• [What is needed] Across all the records, filter for lines with the word "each" and copy them.

• [Input for this task]
# # #

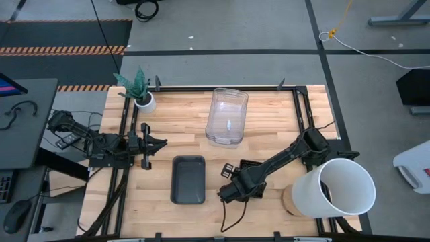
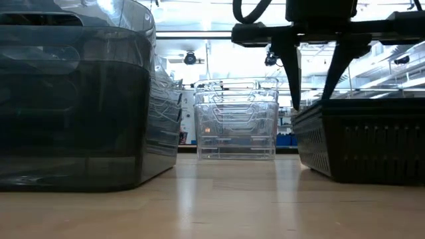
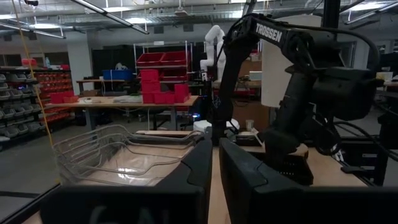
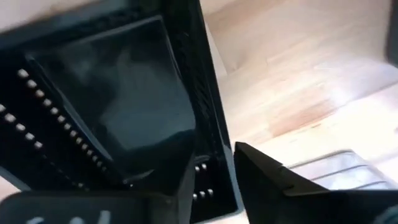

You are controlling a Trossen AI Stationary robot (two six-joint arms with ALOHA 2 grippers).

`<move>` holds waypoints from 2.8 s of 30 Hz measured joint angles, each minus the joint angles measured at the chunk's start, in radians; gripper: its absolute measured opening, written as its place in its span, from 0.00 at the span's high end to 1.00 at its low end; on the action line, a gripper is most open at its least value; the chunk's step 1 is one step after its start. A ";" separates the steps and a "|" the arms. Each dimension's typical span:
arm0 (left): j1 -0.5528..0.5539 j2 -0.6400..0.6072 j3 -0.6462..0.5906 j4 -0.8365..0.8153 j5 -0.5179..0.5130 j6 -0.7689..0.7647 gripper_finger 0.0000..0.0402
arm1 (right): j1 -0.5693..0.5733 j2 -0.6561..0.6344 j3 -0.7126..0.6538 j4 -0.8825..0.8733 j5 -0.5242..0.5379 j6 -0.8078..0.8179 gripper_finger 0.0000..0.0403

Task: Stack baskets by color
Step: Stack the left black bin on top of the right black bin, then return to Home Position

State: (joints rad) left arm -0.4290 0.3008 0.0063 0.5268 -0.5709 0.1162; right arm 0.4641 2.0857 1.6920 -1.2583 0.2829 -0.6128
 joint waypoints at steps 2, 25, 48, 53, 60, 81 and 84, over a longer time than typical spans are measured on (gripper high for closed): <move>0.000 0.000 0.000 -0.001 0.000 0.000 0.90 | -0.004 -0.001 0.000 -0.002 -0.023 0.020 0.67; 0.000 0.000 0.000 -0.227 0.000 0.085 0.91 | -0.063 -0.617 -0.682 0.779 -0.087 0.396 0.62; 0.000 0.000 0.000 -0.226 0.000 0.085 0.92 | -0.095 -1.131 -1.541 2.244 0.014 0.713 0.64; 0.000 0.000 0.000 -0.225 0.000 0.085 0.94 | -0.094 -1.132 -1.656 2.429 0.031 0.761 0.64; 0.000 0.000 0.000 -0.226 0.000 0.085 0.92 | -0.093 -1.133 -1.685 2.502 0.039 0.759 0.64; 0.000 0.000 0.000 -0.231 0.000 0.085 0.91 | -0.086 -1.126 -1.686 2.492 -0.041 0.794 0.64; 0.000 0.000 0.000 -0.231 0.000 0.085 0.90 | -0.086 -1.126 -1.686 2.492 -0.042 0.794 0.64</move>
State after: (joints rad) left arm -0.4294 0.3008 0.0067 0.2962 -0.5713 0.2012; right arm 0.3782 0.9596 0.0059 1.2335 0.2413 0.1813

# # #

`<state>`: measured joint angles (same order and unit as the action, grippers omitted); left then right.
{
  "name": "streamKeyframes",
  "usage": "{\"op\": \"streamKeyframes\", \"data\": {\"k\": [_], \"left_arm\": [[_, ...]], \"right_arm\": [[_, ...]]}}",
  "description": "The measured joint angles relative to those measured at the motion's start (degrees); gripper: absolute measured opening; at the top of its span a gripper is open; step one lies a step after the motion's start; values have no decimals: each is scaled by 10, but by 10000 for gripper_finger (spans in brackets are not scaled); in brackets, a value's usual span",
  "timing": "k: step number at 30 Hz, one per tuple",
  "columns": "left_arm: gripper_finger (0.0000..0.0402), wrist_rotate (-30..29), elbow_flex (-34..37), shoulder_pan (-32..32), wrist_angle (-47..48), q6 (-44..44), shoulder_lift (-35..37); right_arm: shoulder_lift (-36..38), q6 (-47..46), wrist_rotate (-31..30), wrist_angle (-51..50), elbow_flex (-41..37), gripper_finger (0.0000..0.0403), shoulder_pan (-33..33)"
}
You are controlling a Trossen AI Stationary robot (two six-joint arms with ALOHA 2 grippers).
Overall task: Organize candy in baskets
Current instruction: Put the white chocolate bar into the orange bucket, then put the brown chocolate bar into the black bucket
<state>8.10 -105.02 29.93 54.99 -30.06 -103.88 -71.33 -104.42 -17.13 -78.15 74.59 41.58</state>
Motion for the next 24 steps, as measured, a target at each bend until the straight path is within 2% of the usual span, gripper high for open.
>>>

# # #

• [Solution for this problem]
`<move>` holds waypoints from 2.8 s of 30 Hz measured joint angles, each minus the joint angles measured at the chunk's start, in radians; gripper: its absolute measured opening, written as its place in its span, from 0.00 at the span's high end to 1.00 at its low end; on the action line, a gripper is most open at its least value; the chunk's step 1 is one step after its start. A ";" separates the steps and a "|" the arms. Each dimension's typical span:
  "description": "The measured joint angles relative to those measured at the motion's start (degrees); gripper: absolute measured opening; at the top of its span a gripper is open; step one lies a step after the motion's start; values have no decimals: each is scaled by 10, but by 10000 for gripper_finger (spans in brackets are not scaled); in brackets, a value's usual span",
Motion for the next 24 steps, as measured, a target at each bend until the straight path is within 2% of the usual span, gripper high for open.

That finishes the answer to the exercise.